How to complete this task: Look through the data below for the line with "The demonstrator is", and transcribe it exactly together with each line after it up to and including the line with "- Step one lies". Give nothing else.

--- Records for this task ---

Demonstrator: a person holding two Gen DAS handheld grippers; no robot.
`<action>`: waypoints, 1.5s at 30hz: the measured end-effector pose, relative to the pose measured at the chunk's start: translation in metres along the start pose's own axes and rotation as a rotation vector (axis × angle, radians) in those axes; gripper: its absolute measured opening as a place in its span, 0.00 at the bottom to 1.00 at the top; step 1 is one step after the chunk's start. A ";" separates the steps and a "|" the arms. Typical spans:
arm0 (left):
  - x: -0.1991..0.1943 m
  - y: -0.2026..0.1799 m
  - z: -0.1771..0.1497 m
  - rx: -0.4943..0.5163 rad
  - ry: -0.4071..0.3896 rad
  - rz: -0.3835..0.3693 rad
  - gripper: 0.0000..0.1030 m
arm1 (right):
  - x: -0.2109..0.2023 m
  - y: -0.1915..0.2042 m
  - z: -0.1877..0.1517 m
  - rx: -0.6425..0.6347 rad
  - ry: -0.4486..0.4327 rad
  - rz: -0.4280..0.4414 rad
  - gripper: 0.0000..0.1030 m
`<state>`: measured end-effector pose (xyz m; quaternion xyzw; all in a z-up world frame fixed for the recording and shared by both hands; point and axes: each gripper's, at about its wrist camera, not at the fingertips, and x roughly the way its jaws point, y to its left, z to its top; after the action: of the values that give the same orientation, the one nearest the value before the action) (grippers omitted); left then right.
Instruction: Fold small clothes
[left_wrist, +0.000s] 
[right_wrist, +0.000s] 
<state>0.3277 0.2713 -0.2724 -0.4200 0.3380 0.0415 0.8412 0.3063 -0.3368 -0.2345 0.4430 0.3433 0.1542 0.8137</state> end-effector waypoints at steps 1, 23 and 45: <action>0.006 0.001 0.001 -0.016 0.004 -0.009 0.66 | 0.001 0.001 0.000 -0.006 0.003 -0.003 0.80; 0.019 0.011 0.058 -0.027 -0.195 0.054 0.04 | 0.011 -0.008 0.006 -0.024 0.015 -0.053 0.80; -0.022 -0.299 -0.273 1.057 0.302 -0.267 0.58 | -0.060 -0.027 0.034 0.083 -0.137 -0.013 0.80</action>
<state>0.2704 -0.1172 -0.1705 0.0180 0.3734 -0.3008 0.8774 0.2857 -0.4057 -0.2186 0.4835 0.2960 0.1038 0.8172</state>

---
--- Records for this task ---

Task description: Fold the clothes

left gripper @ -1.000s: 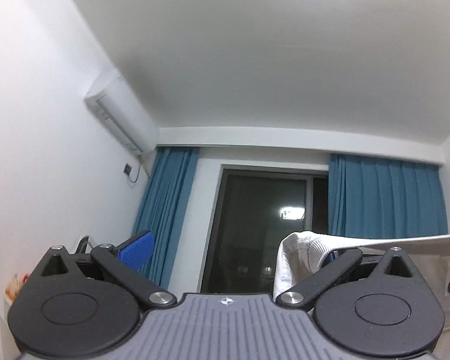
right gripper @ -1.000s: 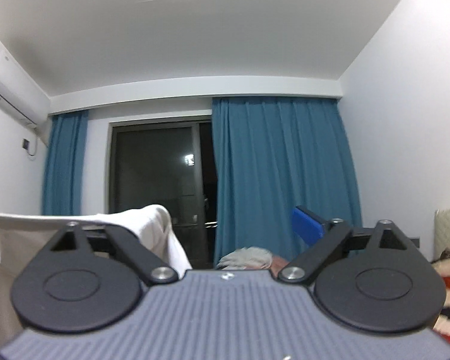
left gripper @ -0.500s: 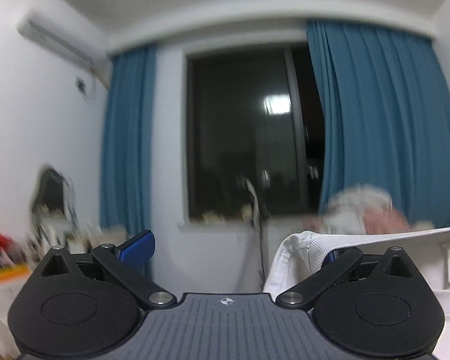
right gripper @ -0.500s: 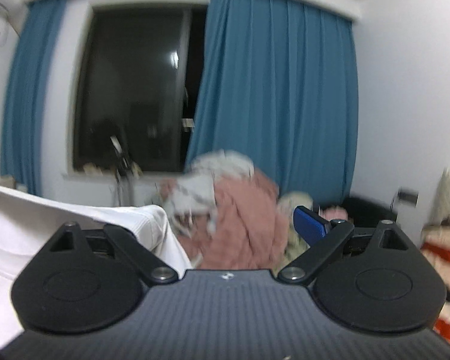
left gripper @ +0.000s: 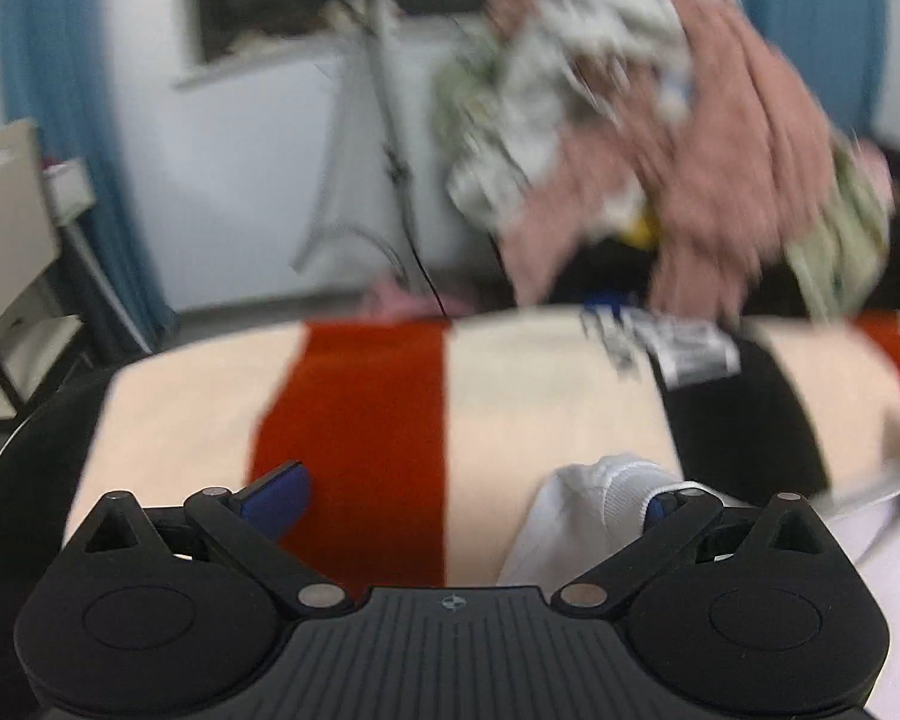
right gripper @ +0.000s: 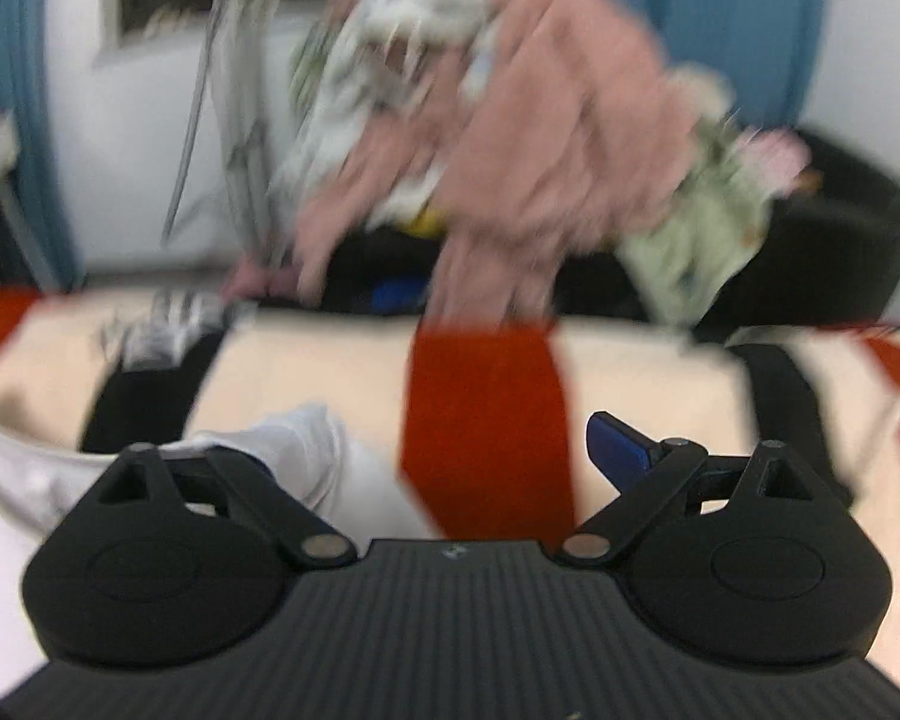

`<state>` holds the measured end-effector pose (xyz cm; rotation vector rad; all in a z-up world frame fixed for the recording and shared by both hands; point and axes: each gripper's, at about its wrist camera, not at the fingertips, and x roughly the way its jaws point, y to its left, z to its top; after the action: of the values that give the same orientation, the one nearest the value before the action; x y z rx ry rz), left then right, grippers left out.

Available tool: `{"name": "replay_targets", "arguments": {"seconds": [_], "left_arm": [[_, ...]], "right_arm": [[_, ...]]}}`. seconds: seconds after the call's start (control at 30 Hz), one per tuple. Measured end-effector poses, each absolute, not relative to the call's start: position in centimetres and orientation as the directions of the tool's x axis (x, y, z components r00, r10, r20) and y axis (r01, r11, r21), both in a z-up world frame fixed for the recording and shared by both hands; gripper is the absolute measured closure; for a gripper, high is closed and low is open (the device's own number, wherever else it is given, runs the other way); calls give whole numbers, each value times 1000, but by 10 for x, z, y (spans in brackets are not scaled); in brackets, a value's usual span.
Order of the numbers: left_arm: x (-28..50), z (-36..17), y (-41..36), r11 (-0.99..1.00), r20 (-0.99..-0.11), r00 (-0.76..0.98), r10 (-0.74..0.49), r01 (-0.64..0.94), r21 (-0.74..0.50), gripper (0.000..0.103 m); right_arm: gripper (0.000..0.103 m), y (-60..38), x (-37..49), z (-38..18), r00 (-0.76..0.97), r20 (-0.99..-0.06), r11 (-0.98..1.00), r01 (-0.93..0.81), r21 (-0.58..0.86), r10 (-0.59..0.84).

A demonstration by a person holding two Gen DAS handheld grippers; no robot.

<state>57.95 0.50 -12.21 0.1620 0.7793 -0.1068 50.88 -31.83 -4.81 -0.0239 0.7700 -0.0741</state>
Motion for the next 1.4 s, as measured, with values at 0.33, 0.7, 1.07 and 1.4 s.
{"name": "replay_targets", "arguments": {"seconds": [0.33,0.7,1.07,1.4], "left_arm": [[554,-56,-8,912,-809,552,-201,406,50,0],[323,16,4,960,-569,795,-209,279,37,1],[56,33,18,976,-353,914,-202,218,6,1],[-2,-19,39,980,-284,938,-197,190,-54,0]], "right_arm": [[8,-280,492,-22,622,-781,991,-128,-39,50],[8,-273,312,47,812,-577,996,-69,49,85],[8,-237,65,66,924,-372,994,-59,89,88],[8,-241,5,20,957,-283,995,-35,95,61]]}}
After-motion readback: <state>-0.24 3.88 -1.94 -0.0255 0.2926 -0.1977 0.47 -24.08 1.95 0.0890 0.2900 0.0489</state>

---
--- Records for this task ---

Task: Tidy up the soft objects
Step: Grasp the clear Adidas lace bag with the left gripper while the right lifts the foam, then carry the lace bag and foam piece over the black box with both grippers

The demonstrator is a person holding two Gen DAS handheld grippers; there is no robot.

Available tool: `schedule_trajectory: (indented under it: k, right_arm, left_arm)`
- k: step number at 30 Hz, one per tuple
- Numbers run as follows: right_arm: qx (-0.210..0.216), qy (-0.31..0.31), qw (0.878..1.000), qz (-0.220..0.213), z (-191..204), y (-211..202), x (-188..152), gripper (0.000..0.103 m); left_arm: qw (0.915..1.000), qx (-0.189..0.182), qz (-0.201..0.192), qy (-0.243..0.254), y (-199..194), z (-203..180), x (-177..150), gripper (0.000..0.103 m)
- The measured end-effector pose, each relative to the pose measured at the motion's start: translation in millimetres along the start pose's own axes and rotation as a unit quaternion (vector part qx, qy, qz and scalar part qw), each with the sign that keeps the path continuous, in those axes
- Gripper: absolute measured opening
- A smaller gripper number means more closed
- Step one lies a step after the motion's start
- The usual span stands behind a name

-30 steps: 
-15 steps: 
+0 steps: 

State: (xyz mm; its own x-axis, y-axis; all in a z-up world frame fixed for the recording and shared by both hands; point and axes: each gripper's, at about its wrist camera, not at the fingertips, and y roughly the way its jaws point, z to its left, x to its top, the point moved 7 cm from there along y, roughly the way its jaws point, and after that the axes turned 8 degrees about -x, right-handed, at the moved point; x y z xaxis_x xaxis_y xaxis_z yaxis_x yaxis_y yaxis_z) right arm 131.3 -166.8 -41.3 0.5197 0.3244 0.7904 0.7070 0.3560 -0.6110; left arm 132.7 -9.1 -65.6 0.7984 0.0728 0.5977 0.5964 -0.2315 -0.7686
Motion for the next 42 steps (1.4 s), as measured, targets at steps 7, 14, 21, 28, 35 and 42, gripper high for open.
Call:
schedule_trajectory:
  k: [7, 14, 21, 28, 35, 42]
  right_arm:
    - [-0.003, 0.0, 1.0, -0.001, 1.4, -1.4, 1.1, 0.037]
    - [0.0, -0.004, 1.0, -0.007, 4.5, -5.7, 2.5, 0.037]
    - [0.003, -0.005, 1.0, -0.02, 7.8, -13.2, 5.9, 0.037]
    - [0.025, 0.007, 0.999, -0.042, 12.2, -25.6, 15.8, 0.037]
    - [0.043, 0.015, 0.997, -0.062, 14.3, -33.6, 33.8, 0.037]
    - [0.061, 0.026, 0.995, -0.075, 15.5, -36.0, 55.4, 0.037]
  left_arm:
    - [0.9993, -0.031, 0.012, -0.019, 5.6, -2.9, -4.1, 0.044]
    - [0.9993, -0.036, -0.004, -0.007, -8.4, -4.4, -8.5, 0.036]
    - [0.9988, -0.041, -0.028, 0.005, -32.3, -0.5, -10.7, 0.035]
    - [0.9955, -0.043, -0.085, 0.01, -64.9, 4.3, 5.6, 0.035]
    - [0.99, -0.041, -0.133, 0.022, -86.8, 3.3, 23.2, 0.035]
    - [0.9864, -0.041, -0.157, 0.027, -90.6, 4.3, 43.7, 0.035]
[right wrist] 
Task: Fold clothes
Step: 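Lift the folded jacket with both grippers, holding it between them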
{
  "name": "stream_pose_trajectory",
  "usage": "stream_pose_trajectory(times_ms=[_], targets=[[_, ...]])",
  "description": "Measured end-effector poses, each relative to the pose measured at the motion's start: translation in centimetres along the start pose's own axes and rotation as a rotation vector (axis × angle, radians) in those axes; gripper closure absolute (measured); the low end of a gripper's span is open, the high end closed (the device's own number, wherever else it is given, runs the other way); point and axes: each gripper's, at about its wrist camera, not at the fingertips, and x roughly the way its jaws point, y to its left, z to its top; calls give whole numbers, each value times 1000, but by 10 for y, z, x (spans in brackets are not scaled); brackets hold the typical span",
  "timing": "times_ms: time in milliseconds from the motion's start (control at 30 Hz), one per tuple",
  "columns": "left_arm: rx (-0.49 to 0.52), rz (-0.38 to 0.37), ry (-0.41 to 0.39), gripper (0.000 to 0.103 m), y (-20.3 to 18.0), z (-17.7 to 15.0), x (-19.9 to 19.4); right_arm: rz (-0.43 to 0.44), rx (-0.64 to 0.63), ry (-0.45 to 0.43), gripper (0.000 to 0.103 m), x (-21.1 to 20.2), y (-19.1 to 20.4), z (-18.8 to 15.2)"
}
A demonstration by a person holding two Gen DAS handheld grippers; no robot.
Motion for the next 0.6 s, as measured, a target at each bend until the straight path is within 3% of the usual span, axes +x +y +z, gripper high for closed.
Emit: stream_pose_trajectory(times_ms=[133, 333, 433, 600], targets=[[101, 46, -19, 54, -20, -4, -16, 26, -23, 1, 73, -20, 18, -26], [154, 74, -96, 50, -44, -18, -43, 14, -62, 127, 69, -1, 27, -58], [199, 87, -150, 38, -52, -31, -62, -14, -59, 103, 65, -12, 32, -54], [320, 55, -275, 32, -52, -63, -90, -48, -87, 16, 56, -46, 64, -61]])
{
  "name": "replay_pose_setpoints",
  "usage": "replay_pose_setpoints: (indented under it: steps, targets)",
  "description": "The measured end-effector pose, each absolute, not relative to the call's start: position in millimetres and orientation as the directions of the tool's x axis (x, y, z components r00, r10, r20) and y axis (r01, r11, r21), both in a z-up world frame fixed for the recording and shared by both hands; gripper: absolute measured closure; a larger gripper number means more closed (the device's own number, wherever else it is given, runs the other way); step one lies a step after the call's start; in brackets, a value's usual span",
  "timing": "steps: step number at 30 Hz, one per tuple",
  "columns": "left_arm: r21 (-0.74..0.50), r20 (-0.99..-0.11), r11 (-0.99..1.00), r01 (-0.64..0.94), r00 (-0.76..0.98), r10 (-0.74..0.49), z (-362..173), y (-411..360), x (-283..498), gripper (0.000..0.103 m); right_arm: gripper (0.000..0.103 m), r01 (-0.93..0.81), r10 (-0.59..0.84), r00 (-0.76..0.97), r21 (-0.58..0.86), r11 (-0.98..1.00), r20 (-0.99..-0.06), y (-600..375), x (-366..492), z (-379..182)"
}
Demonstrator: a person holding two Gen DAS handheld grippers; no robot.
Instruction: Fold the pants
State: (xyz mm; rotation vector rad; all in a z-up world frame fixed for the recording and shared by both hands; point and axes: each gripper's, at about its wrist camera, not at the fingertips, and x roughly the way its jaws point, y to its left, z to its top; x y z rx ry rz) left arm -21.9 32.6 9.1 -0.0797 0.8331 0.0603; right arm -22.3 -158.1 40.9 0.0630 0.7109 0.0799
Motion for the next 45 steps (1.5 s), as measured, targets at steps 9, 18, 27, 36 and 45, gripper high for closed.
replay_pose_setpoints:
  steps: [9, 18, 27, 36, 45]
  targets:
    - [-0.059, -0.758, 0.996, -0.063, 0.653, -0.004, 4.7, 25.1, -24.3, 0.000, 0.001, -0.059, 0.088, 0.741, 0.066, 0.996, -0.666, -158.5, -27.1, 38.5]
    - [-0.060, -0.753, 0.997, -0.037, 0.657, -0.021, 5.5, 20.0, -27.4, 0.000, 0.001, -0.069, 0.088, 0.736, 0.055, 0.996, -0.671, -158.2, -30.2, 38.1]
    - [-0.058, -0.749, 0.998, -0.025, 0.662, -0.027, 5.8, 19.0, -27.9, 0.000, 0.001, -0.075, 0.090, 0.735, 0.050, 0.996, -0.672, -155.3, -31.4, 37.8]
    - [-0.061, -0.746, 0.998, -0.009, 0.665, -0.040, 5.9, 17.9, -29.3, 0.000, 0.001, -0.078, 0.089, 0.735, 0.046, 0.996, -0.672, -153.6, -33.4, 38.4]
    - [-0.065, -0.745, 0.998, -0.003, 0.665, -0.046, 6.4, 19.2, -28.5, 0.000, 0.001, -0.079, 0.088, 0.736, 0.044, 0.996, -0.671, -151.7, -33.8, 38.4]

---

Written response:
The demonstrator is a person holding two Gen DAS handheld grippers; there is no robot.

Available tool: `schedule_trajectory: (indented under it: k, right_arm, left_arm)`
- k: step number at 30 Hz, one per tuple
- Numbers run as follows: right_arm: qx (-0.210..0.216), qy (-0.31..0.31), qw (0.878..1.000), qz (-0.220..0.213), z (-191..204), y (-211..202), x (-188..152), gripper (0.000..0.103 m); left_arm: qw (0.915..1.000), qx (-0.189..0.182), qz (-0.201..0.192), qy (-0.243..0.254), y (-199..194), z (-203..180), x (-177..150), gripper (0.000..0.103 m)
- The measured end-effector pose, each relative to the pose measured at the motion's start: translation in millimetres along the start pose's own axes and rotation as a unit quaternion (vector part qx, qy, qz and scalar part qw), each with the sign that keeps the path continuous, in those axes
- Gripper: absolute measured opening
- A smaller gripper number means more closed
- Step one lies a step after the motion's start

This concludes the output for the exercise.